Dr. Samuels moved across the room and sat down. He drummed his fingers on the arms of the chair and worried the knot in his tie. He shuffled his feet back and forth on the carpet.

“For heaven’s sake, Vincent, stop fidgeting. You act like this is the principal’s office and you’ve just been caught shooting spitballs,” Carnelli said.

Vincent tried to smile and grabbed the arms of the chair in defiance of his nerves. “Sorry,” he said, taking a deep breath. “Perhaps you’ve heard that I recently left the CDC and my consulting position with Porter Pharmaceuticals to hang out a shingle.”

Carnelli stuck out his lower lip and scratched his forehead, thinking, then shook his head. “No, I hadn’t heard that. What happened?”

“Not to sound trite, but let’s just say I had creative differences with Craig Marcus.”

“Craig Marcus!” Carnelli said, leaning back in his chair and putting his hands behind his head. “I haven’t heard much from old Marcus since that altered interferon debacle.” Carnelli looked off into the corner of the room, his eyes glazed, remembering. “He came here first before Porter picked him up. Thank heavens we didn’t hire him. All that baggage!” Carnelli’s eyes refocused. He looked at Vincent. “Brilliant researcher, though.”

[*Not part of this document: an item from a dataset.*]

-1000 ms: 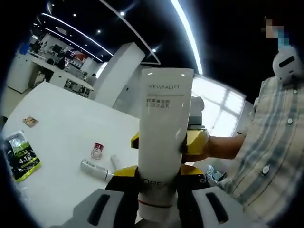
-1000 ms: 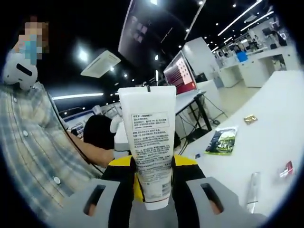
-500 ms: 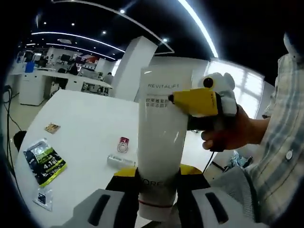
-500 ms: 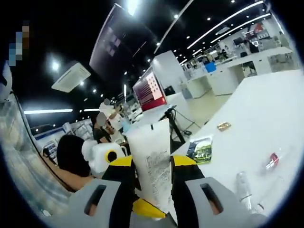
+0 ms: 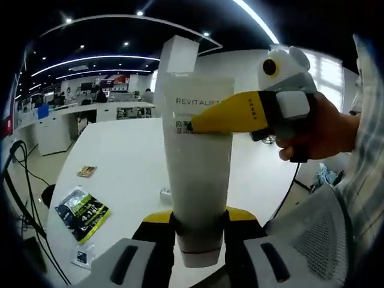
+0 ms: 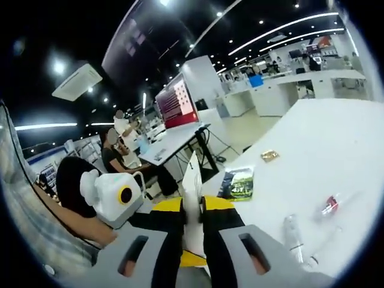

Vincent cleared his throat. “Yes, uh, well anyway, I’m no longer with Porter and I wanted to visit with you about an opportunity that Amwell Pharmaceuticals may be interested in.”

Immediately, Carnelli leaned forward. “Hold on, Vincent,” he said. “We got scorched in court two years ago when we, according to the jury, ‘participated in and contributed to the breach of a non-compete agreement.’ Some little guy from Pfizer was in my office sitting right where you are, telling me he had the cure for cancer, and ten months later our insurance company was writing out a fifteen million dollar check.” He lowered his voice a notch and continued. “For obvious reasons, I’m still a little gun shy.”

Vincent did not respond. Instead, he reached into his pocket and pulled out a small insulated carrying case, which he sat on Carnelli’s desk. Carnelli’s left eyebrow arched up a bit as he leaned in and looked down at the package. Vincent opened the container and removed a vial of clear, light yellow, semi-viscous liquid. He held it up between thumb and index finger.

“It looks like plasma,” Carnelli said, squinting.

Vincent smiled. “What this is,” he said, “is the answer to your prayers.”